The difficulty of deciding this point on embryological evidence depends on the fact that ontologically a tentacle and a true bud arise in the same way, viz. as papilliform outgrowths containing prolongations of both the primitive germinal layers. The balance of evidence is nevertheless in my opinion in favour of regarding the Siphonophora as compound stocks, and the views of Claus on this subject appear to me the most satisfactory.

The most primitive condition is probably that like Physophora in an early stage with an hydrophyllium enclosing a polypite . In this condition the whole larva may be compared to a single Medusa in which the primitive hydrophyllium represents the umbrella of the Medusa, and the polypite the manubrium. The tentacle which appears so early is probably not to be regarded as a modified zooid, but as a true tentacle. The absence of a ring of tentacles is correlated with the bilateral symmetry of the Siphonophora.
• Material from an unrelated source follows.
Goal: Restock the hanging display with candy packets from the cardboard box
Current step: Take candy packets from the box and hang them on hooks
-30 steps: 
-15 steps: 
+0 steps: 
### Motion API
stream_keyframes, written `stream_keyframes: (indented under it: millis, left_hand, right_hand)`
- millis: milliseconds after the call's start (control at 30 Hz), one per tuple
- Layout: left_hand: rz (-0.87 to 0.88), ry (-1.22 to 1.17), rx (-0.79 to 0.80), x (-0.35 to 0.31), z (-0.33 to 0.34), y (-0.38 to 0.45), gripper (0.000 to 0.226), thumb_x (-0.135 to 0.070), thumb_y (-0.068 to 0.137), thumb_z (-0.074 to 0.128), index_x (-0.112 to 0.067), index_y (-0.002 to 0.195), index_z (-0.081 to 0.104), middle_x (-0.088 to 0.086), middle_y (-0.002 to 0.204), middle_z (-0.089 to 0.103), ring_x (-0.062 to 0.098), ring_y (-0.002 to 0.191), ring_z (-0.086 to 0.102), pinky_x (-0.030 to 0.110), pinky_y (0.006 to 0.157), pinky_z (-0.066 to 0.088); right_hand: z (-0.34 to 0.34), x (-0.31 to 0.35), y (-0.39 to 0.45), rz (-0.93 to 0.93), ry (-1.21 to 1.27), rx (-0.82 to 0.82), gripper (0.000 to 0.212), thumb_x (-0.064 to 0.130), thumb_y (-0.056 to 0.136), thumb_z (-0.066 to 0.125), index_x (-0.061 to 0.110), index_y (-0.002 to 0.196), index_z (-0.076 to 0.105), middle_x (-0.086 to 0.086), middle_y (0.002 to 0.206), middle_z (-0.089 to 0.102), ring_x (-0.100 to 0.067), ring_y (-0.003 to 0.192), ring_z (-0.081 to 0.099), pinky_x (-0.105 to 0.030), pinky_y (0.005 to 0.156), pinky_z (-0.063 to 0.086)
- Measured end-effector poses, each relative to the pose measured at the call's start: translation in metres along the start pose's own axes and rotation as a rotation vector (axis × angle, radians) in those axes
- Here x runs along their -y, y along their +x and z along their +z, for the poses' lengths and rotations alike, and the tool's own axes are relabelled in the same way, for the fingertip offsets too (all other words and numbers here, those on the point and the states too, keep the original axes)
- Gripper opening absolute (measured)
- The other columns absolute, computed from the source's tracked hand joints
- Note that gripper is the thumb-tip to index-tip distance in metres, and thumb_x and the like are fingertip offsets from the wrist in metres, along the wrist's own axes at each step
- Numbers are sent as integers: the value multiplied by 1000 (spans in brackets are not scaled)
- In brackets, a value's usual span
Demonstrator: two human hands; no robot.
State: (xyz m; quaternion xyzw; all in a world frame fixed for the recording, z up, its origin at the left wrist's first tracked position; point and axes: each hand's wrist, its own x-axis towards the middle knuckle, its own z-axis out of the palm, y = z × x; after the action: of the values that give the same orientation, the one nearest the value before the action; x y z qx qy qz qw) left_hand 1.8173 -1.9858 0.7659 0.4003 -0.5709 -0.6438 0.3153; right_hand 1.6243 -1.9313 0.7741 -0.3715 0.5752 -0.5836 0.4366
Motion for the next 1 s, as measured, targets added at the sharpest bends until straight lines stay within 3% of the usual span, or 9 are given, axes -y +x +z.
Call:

The primitive zooid of a Siphonophora stock is thus a Medusa. Like Sarsia and Wilsia this Medusa must be supposed to have been capable of budding. The ordinary nectocalyces by their resemblance to the umbrellas of typical Medusae are clearly such buds of the medusiform type. The same may be said of the pneumatophore, which, as pointed out by Metschnikoff, is identical in its development with a nectocalyx. Both are formed by a solid process of epiblast in which a cavity--the cavity of the nectocalyx or pneumatocyst--is eventually hollowed out. Around this there appears a double layer of hypoblast containing a prolongation of the gastrovascular cavity; and this is in its turn enclosed by a layer of epiblast which forms the covering of the convex surface of the nectocalyx and the external epiblast of the pneumatophore.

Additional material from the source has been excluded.